Let me back up: As a casualty of past renovations when the single-family Victorian-era home was cut into apartments, the entry staircase had been removed and the old foyer boxed in. So when the house was converted back to single-family living, an awkwardly large bathroom was appended to the dining room.
In order to rebuild that lost staircase, Mike and I had to remove the added-on wall and use half of that bathroom square footage. That left us with an opportunity: an entry hallway that led past the dining room and opened into the bath. Since this was a house we intended to sell (we can’t bring ourselves to call the gut-job renovation a “flip”), every detail mattered, and we needed people to fall in love at first sight. So while the room as we found it didn’t have much going for it, the huge, south-facing window flooded the space with amazing light, and we could envision a gorgeous, dramatic bathroom. One, we thought, that deserved to be part of a sweeping view of the first floor from the newly opened foyer.

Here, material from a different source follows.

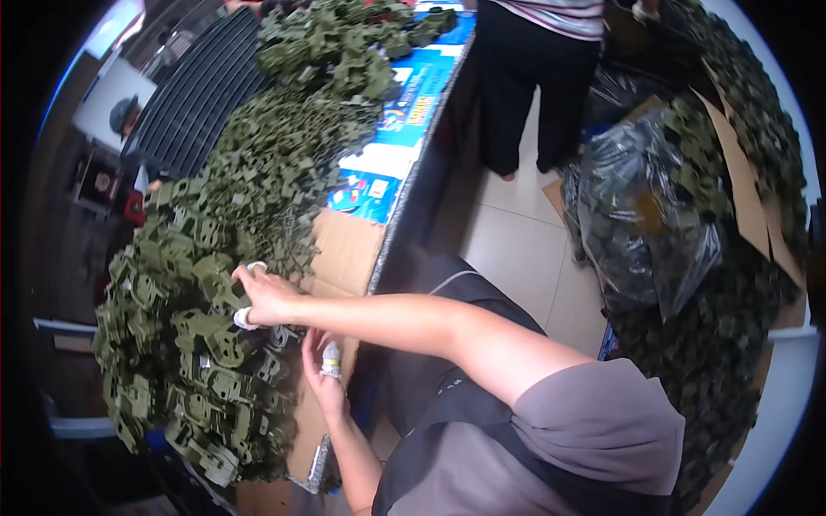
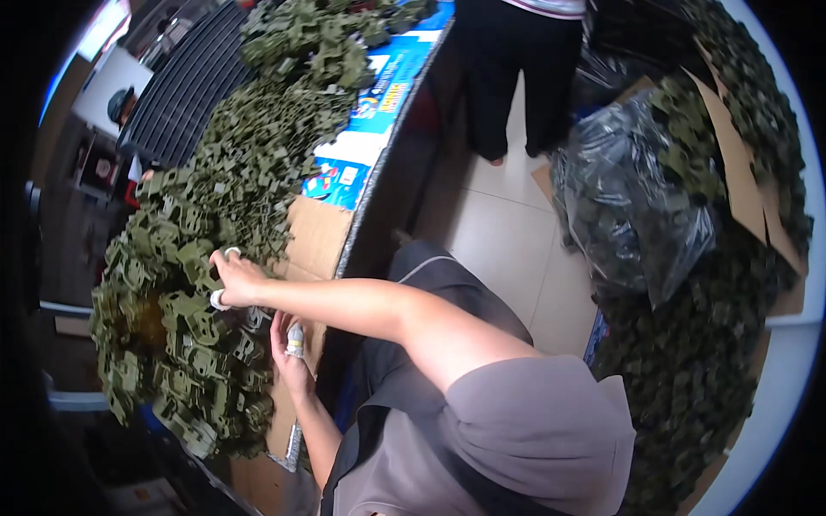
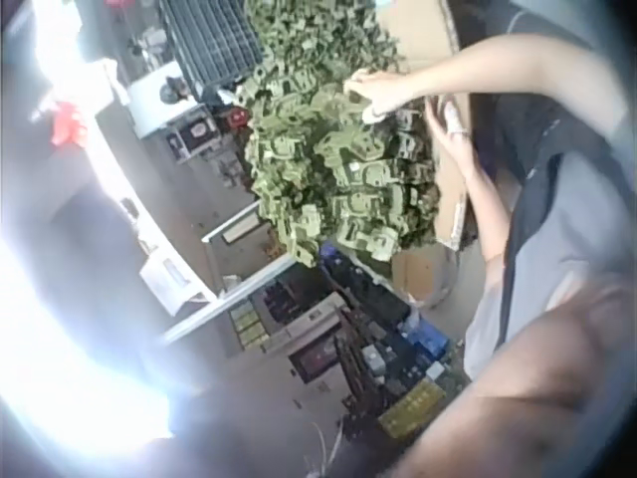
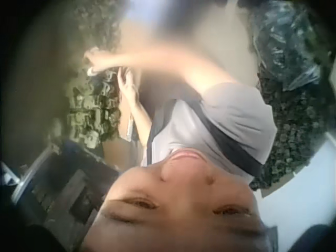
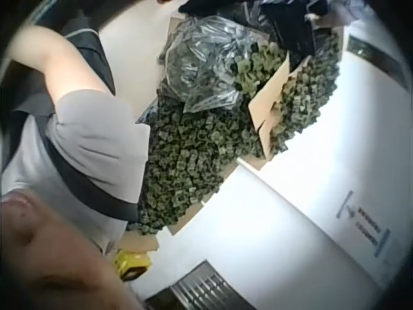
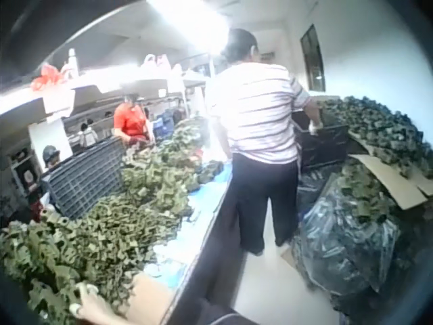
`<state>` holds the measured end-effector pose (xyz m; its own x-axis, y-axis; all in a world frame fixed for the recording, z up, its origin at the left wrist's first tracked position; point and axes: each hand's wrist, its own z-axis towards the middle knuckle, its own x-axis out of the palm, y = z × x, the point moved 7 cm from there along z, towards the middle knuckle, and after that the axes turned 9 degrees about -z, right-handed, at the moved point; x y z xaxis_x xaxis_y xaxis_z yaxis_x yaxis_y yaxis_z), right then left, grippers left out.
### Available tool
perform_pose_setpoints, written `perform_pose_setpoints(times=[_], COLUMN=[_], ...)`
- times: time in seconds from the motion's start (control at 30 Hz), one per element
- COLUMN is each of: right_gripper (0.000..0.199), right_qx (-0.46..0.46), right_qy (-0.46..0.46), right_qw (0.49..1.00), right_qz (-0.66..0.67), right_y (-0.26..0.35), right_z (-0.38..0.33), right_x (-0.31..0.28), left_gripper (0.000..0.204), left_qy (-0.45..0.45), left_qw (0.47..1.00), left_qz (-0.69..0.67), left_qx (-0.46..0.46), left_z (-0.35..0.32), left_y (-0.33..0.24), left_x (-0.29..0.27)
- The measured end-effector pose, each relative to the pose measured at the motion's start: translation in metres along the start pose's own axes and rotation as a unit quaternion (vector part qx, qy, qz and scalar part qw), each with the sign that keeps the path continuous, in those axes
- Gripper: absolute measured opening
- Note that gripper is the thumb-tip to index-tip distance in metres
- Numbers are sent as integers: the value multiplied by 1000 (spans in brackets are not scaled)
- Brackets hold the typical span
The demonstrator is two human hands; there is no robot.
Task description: The person repeatedly picks up green plastic components from a large pile on a table and manipulates them with both hands. They appear to be snapping or fitting the parts together before placing them back onto the pile. The process is repetitive and involves handling the items one at a time.
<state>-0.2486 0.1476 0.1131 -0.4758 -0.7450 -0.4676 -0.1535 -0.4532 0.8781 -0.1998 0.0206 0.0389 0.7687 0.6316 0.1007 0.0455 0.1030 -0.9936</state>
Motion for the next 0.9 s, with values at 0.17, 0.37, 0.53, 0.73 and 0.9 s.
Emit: perform_pose_setpoints(times=[0.17, 0.37, 0.53, 0.73, 0.9], right_gripper=[37, 35, 78, 82, 89], right_qx=[-53, -257, -329, -149, -32], right_qy=[-187, -325, -160, -40, 53], right_qw=[959, 904, 918, 981, 997], right_qz=[208, -103, -154, 121, 52], right_y=[-32, -7, -36, -76, -91], right_z=[16, -94, -164, -179, -207], right_x=[-16, -95, -73, -103, -85], left_gripper=[52, 71, 57, 98, 105], left_qy=[9, 0, 45, -17, 122], left_qw=[995, 984, 890, 996, 987], left_qz=[-81, -178, -451, -74, -80], left_qx=[-63, -5, -46, 38, 66], left_z=[34, 22, 31, -5, -39], left_y=[3, -12, -2, -6, 7], left_x=[8, 11, 46, 76, 90])
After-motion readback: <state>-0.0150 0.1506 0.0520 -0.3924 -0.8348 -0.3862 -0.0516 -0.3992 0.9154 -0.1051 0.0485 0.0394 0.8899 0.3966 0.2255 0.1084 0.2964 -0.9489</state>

I was lucky enough to spend three days immersed in all things Italian tile at the CERSAIE tile show in Bologna early in the renovation process, and I returned home inspired by the jewel tones and colors drawn from nature featured throughout the event. And I couldn’t stop thinking about the deep green velvet curtains — or portiers if we want to be precise, and fancy! — in the original bath that hid a cavernous storage area. We couldn’t keep the massive closet (although we did hang onto the curtains for a future project!) but that lovely green color became a starting point for this bathroom’s transformation.
We channeled that hue in glossy green tiles from Ragno, which we had installed on two walls in a classic herringbone pattern that stretched all the way to the ceiling for drama that felt like a nod to those classic drapes. The craftsmanship that went into the tile walls absolutely had to be showcased, so we had a pocket door installed using a refinished door from elsewhere in the house — all the better to allow those striking green-tiled walls to get the top billing they needed.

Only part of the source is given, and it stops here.